**Aim of the task:** Take each line of the data that contains the string "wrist" and copy it.

****************

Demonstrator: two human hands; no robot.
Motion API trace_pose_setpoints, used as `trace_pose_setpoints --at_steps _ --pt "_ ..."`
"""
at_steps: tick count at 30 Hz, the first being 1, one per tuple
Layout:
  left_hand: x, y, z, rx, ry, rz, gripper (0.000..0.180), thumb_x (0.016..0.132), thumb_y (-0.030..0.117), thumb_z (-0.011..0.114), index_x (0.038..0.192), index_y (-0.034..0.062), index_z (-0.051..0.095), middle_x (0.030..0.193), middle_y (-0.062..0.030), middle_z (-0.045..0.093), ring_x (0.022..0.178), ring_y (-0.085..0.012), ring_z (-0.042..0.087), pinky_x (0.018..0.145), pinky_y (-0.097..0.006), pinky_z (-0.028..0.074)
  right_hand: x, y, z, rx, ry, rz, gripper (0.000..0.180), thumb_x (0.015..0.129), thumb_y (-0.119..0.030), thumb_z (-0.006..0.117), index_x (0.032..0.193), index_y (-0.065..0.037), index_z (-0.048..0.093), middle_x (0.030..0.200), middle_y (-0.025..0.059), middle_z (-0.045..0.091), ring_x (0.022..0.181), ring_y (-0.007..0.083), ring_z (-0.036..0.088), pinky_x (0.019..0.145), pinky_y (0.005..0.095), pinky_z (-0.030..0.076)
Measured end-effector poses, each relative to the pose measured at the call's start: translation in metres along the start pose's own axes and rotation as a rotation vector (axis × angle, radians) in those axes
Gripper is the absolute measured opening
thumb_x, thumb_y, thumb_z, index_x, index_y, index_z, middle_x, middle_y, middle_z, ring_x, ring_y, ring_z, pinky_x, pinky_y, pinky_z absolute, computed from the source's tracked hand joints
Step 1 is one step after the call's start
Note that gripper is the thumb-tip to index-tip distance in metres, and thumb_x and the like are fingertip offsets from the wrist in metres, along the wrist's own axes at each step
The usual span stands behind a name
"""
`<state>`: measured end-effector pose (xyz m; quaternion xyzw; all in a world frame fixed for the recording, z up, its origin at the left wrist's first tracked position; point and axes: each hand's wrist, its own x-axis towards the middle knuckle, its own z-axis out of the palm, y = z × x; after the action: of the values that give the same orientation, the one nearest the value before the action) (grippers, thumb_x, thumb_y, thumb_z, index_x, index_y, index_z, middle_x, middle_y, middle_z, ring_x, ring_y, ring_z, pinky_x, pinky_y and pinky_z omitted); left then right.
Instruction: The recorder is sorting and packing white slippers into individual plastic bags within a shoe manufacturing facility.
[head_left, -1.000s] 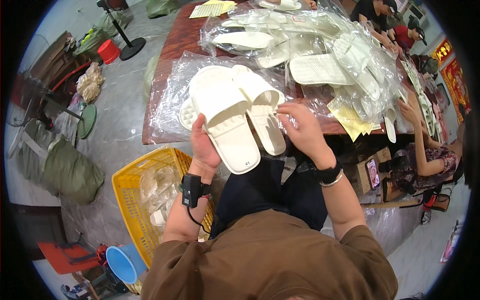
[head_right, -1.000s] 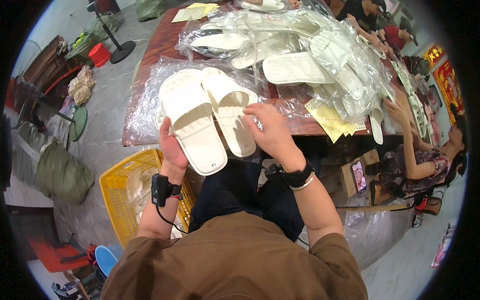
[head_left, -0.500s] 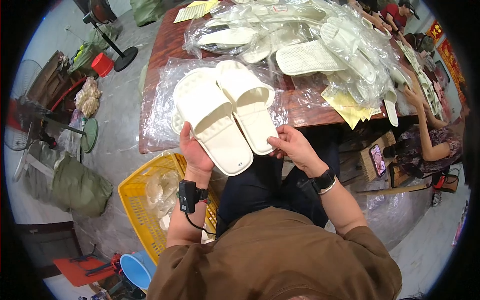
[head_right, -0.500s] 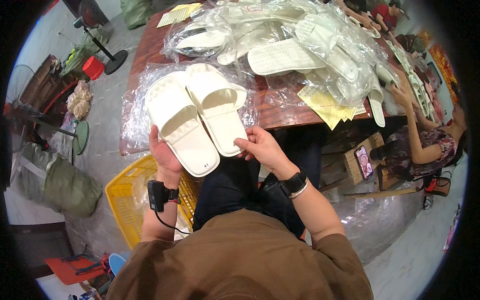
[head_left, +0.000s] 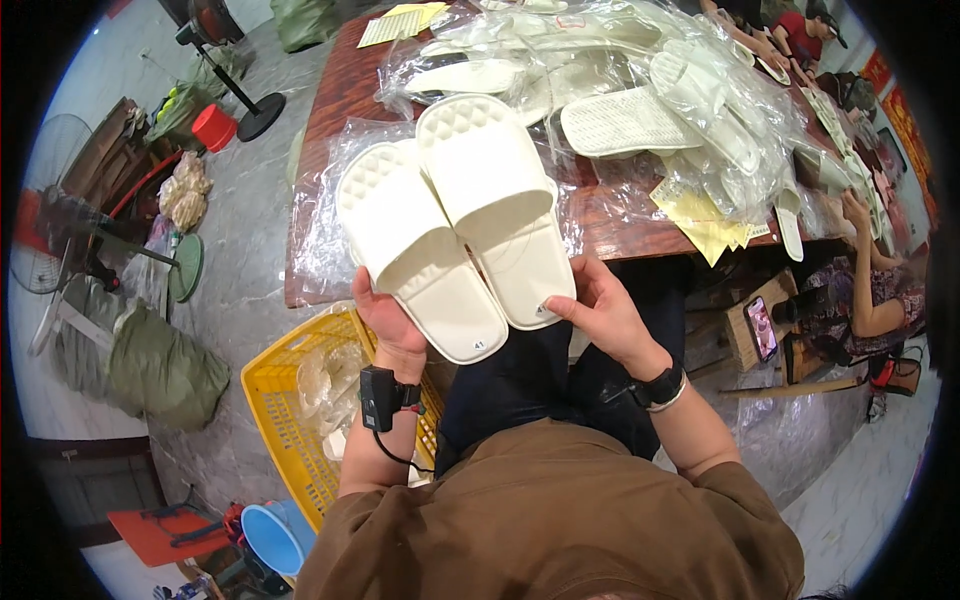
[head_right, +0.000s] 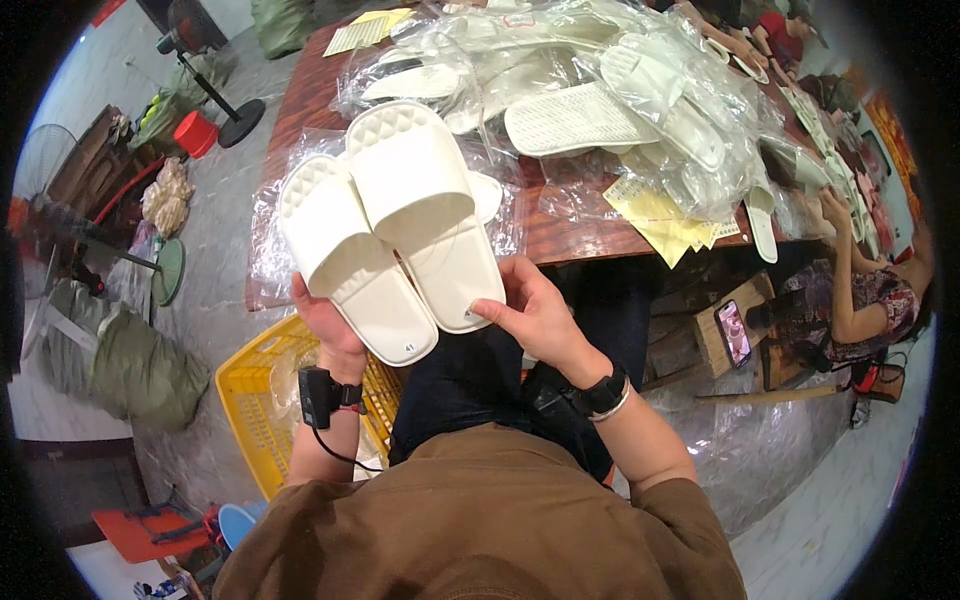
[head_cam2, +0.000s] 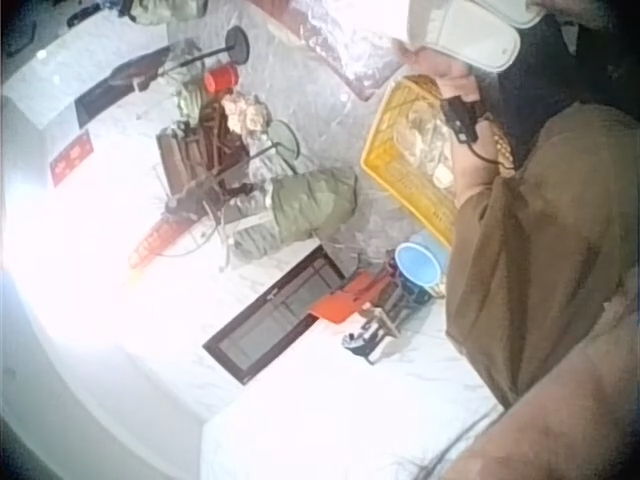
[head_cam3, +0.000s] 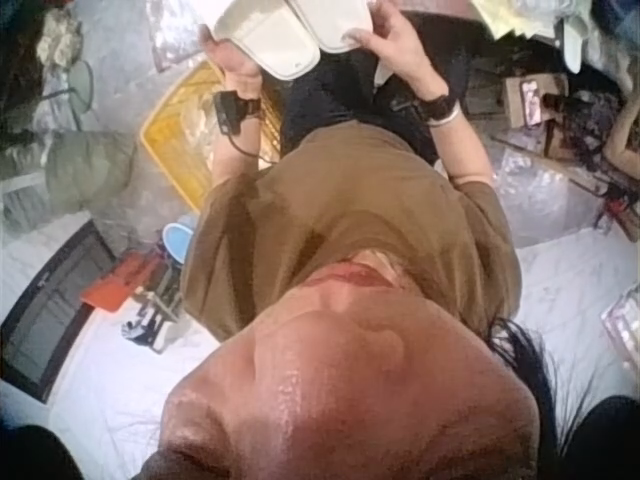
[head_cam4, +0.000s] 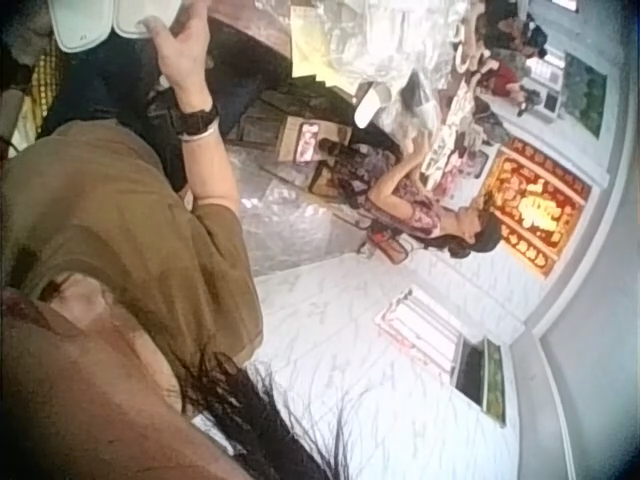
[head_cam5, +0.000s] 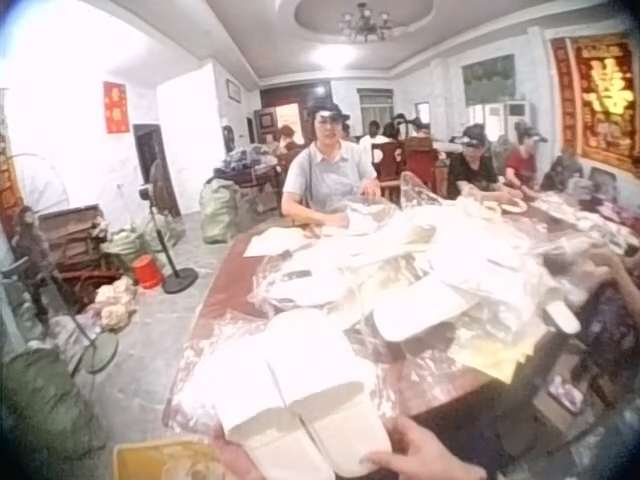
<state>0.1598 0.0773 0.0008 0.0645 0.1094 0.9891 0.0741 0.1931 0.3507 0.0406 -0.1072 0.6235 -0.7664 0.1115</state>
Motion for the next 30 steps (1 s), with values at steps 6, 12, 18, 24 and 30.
trace_pose_setpoints --at_steps 6,12,18,24,30 --pt "0.031 0.002 0.054 -0.071 -0.106 -0.121 0.072 0.091 0.051 0.049 0.143 0.0021 0.043 0.141 -0.0187 0.051 0.128 -0.0365 0.050 0.111 -0.048 0.037 0.019 -0.048 0.015 0.492 0.005 0.136 0.052 0.092 -0.008 0.061 0.138 0.001 0.038 0.127 0.0125 0.056 0.113 0.0191 0.059 0.095 0.0323 0.051" --pt "0.059 -0.004 0.107 0.008 -0.193 -0.150 0.067 0.093 0.049 0.047 0.139 0.0000 0.046 0.137 -0.0184 0.054 0.125 -0.0342 0.054 0.109 -0.044 0.040 0.034 -0.073 0.024 0.428 -0.105 0.052 0.057 0.085 -0.010 0.066 0.135 0.003 0.042 0.123 0.0154 0.059 0.110 0.0244 0.062 0.096 0.0381 0.051" --pt "0.052 0.020 0.123 0.477 -0.175 -0.361 0.056 0.102 0.048 0.042 0.143 0.0099 0.044 0.138 -0.0095 0.055 0.119 -0.0239 0.057 0.101 -0.034 0.045 0.032 -0.061 0.036 0.239 -0.078 0.056 0.057 0.085 -0.008 0.067 0.135 0.004 0.044 0.124 0.0148 0.060 0.113 0.0251 0.061 0.099 0.0398 0.050" --pt "-0.018 0.122 0.048 0.789 -0.336 0.045 0.050 0.105 0.034 0.030 0.127 -0.0027 0.055 0.122 -0.0249 0.062 0.114 -0.0420 0.059 0.106 -0.050 0.041 0.024 -0.075 -0.008 0.312 0.067 -0.025 0.066 0.089 -0.011 0.062 0.145 0.004 0.031 0.143 0.0216 0.046 0.132 0.0357 0.047 0.108 0.0508 0.043" --pt "-0.117 0.128 -0.072 0.456 0.003 -0.251 0.041 0.100 0.030 0.043 0.078 -0.0003 0.060 0.067 -0.0222 0.065 0.058 -0.0351 0.064 0.059 -0.043 0.054 -0.015 -0.075 -0.054 0.140 0.244 -0.139 0.067 0.089 -0.011 0.062 0.149 -0.007 0.032 0.148 0.0142 0.043 0.136 0.0371 0.041 0.113 0.0524 0.033"
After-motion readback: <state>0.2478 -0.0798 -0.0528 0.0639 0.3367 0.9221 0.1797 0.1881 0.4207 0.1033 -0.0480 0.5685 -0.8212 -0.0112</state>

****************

**Answer to this task:**
Note that gripper is the thumb-tip to index-tip distance in metres, and thumb_x and the like are fingertip offsets from the wrist in metres, along the wrist's own axes at each step
`<state>`: measured end-effector pose (xyz m; quaternion xyzw; all in a world frame fixed for the recording, z up, its origin at the left wrist's first tracked position; point and axes: each hand's wrist, its own x-axis towards the middle knuckle, its own z-axis out of the palm, y = z × x; after the action: of the values that give the same orientation, the one nearest the value before the action) (grippers, thumb_x, thumb_y, thumb_z, index_x, index_y, index_z, middle_x, middle_y, middle_z, ring_x, ring_y, ring_z, pinky_x, pinky_y and pinky_z omitted); left then right.

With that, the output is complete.